Monday, 9 November 2015

Bills

Education Legislation Amendment (Overseas Debt Recovery) Bill 2015, Student Loans (Overseas Debtors Repayment Levy) Bill 2015; In Committee

8:36 pm

Photo of Simon BirminghamSimon Birmingham (SA, Liberal Party, Minister for Education and Training) Share this | Hansard source

Because the government has not expressed a view on this yet, I do want to explain the government's opposition to this amendment—and let the record show that this is an occasion not oft seen in this place, when Senator Carr and I find ourselves in significant agreement about the lack of logic behind the approach of the Australian Greens. As I acknowledged in my summing-up speech, I think the advent of the HECS system, which has morphed over time into the HELP program, is indeed one of the great accomplishments of public policy in this country. It is a demonstration of the fact that a good policy stands the test of time. The HECS loan system has stood through the Hawke and Keating governments, the Howard government, the Rudd and Gillard governments, and the Abbott and Turnbull governments, and I have no doubt that it will stand long into the future. Indeed, such an income-contingent loan system has been modelled and utilised by other countries, which have based themselves very much on the Australian experience. It is an important model because it recognises that benefits accrue to the individual as a result of accessing a higher education, just as benefits accrue to the public as a result of having a more educated populace and workforce.

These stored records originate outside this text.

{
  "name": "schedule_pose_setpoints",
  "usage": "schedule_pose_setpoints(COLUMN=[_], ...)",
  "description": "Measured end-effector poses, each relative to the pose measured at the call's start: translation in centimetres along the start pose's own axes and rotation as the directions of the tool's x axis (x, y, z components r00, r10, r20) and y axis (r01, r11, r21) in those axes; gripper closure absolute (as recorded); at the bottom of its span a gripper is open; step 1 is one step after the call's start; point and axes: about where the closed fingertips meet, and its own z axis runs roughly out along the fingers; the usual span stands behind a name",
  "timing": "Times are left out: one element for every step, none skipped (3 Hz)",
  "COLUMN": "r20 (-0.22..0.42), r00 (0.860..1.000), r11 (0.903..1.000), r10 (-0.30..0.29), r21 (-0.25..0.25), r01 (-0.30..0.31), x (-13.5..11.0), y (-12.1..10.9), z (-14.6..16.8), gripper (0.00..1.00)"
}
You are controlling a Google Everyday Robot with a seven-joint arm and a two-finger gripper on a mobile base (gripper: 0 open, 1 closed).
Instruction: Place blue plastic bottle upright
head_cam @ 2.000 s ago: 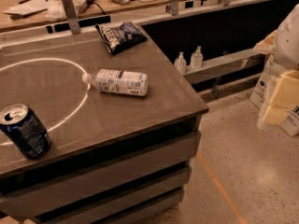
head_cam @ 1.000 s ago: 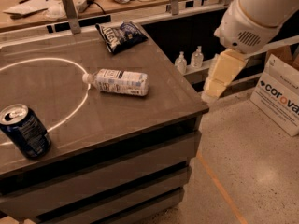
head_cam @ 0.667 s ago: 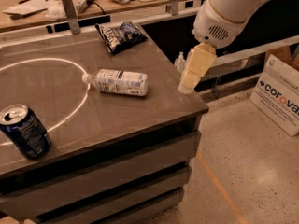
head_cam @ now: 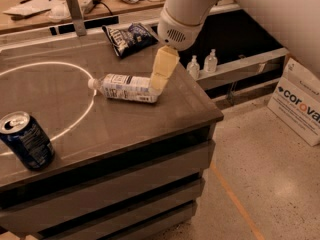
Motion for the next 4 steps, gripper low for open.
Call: schedule_pose_setpoints(r20=[-0.012, -0.01, -0.011, -0.003], r00=[1.0, 0.999, 0.997, 0.994], r11=[0.9995, 0.9959, 0.9891, 0.9807], r10=[-0.017, -0.043, -0.072, -0.108], r21=[-0.027, -0.08, -0.13, -0.164], r01=[0.017, 0.042, 0.07, 0.106], x=[-3.0, -5.9, -8.1, -10.2], y=[0.5, 2.3, 4.5, 5.9], z=[2.6, 5.2, 7.6, 9.7], gripper=[0.0, 0.0, 0.0, 0.0])
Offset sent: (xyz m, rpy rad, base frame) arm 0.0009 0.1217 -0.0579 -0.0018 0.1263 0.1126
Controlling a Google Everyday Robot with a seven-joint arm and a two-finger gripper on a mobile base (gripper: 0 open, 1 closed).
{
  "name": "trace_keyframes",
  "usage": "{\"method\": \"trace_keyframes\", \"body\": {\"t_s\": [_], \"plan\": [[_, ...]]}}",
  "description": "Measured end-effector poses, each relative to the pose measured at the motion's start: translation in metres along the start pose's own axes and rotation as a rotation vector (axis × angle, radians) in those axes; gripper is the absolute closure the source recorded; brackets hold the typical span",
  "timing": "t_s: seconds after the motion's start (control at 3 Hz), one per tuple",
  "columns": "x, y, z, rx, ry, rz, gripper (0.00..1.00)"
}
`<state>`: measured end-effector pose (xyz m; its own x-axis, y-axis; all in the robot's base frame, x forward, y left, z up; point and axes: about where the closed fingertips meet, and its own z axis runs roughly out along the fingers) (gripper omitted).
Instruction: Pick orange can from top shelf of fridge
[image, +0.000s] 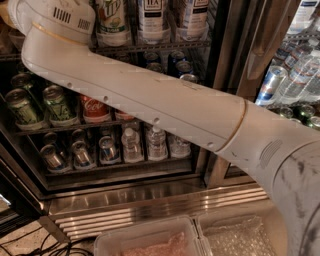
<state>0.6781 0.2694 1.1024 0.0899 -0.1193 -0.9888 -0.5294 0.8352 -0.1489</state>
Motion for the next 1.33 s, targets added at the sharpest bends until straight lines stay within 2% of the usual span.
{"method": "trace_keyframes", "body": {"t_s": [0.33, 0.67, 1.0, 1.33], "plan": [[-0.021, -0.018, 0.005, 0.021, -0.025, -0.004, 1.0], [-0.067, -0.061, 0.009, 0.063, -0.063, 0.038, 1.0], [-0.067, -0.061, 0.009, 0.063, -0.063, 0.038, 1.0], [-0.072, -0.042, 0.007, 0.032, -0.097, 0.099, 1.0]]}}
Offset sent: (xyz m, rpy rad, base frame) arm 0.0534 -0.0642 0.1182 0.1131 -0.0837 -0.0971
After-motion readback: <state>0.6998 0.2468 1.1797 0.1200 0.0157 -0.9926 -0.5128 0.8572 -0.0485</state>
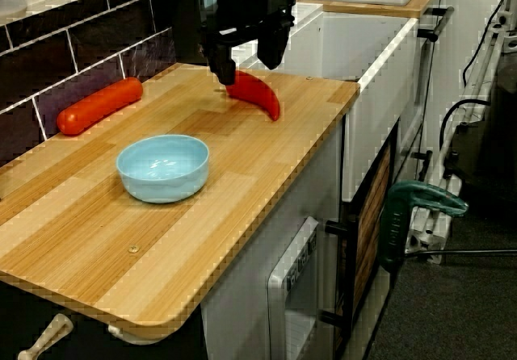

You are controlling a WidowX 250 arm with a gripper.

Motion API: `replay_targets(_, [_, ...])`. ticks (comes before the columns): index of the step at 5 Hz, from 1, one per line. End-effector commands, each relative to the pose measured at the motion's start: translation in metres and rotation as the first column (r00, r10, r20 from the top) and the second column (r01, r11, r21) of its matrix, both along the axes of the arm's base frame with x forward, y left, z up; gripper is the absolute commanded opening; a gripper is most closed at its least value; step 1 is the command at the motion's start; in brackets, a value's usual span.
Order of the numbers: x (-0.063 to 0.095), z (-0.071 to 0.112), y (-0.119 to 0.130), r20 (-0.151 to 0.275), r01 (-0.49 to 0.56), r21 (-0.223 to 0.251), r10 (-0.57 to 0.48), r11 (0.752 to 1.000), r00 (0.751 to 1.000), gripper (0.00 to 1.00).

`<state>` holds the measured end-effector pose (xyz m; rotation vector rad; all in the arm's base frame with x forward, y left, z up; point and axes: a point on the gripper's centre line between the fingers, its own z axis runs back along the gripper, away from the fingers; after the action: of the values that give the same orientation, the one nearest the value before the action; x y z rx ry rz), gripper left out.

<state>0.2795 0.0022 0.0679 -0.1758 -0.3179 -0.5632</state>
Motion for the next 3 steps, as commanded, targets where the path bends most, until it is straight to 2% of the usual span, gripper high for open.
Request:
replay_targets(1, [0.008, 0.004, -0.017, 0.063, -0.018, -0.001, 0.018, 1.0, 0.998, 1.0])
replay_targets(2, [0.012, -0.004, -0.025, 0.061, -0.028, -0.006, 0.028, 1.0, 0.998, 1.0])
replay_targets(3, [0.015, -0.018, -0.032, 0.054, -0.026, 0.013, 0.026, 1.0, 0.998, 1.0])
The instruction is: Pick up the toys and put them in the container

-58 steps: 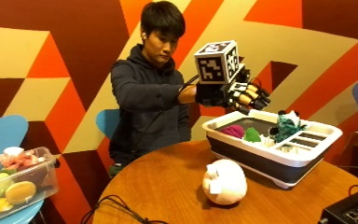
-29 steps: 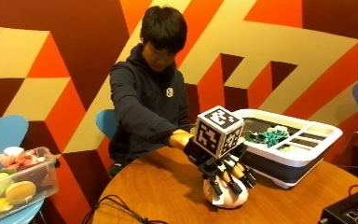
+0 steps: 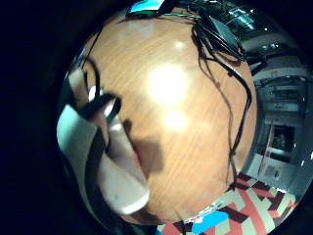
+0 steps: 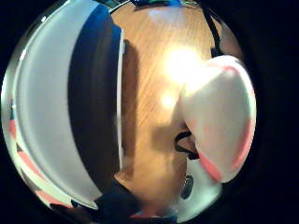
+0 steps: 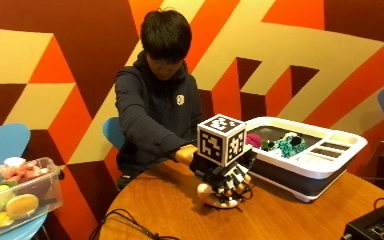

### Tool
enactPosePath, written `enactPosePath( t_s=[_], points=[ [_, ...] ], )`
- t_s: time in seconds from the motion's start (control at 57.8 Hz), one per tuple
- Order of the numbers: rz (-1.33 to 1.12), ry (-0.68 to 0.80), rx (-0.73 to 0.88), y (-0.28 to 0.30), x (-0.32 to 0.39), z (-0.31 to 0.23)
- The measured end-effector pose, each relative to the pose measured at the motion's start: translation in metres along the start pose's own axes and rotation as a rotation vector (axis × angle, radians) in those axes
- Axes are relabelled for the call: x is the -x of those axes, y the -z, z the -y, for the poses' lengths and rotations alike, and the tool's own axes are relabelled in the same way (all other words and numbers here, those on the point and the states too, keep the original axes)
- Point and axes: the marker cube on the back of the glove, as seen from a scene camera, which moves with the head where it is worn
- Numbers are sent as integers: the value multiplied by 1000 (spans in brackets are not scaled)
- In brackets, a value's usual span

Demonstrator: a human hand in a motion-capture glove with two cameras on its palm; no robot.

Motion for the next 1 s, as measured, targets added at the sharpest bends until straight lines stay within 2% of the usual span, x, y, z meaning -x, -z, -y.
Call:
enactPosePath(
  t_s=[0.294,0.537,0.692,0.865,1.004],
  points=[
    [22,26,10,46,-10,-65],
    [108,77,-151,156,-5,-109],
    [140,119,-249,201,8,-122],
    [124,179,-265,218,40,-122],
    [249,264,-325,215,79,-114]
  ],
)
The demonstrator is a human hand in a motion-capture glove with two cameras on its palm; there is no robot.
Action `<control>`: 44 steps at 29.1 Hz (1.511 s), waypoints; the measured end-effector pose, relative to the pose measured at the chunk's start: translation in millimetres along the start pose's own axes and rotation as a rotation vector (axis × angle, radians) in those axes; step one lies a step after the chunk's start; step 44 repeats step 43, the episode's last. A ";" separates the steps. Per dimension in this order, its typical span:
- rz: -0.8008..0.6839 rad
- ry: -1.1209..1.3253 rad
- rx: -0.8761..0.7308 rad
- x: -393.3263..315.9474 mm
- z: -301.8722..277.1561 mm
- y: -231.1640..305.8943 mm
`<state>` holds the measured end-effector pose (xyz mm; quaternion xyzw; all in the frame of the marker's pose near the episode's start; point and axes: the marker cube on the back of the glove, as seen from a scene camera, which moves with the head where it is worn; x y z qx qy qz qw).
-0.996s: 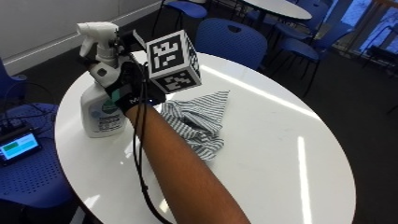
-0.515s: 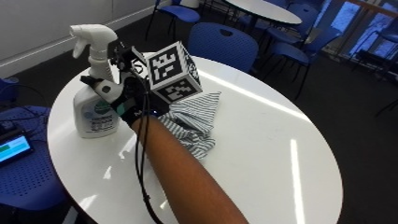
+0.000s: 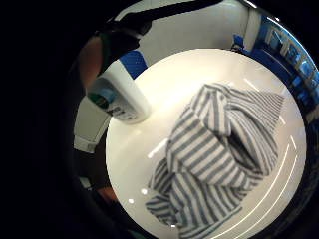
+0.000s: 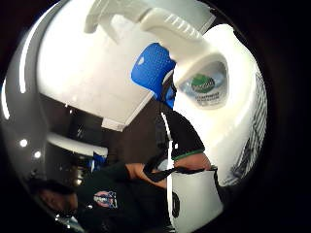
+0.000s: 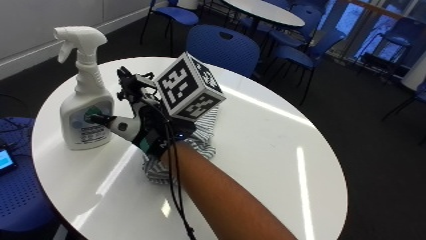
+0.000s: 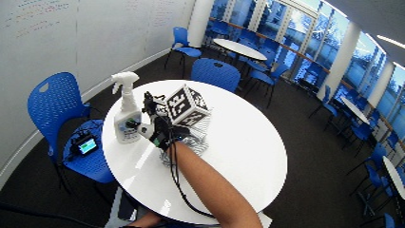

So, it shares the costs, with a Commonwealth subsidy applied and with students making a contribution, but it ensures that that student contribution applies only when people are in a position to afford to repay it, by operating on an income-contingent level. As I emphasised in my summing-up speech, an important feature of this, though, in the generosity of this loan scheme, is that it is indexed only against the CPI. As a result, the longer that debts are outstanding the more it is that taxpayers are subsidising the loan that has been undertaken, because the cost to the Commonwealth of borrowing is greater than the CPI and therefore there is an increased and ongoing cost associated with a deferral of repayments. So the reality is that when a student completes their degree—or does not complete their degree but has accrued a debt and goes overseas and makes no repayments for the time they are overseas—they are increasing and expanding the subsidy that they benefit from as a result of the generosity of the Australian taxpayer to provide the sustainability of our higher-income-contingent loan system.

I marvel at the approach of the Greens, in some ways. In the different contributions I have heard from Senator Simms it seems that he does not want people to repay their debts except in almost exceptional circumstances. It seems, from various comments that have been made, that he does not want people to pay more tax; he does not want people to pay for university education. It is, of course, the classis magic money tree approach of the Greens. He has spoken a couple of times about the mythical Australian expat, the person who goes overseas and does not repay their HECS debt. Well, he need of course look only marginally in front of him and to his right, to Senator Whish-Wilson: I do not know whether he had a HECS debt or not at the time he lived as in investment banker in New York.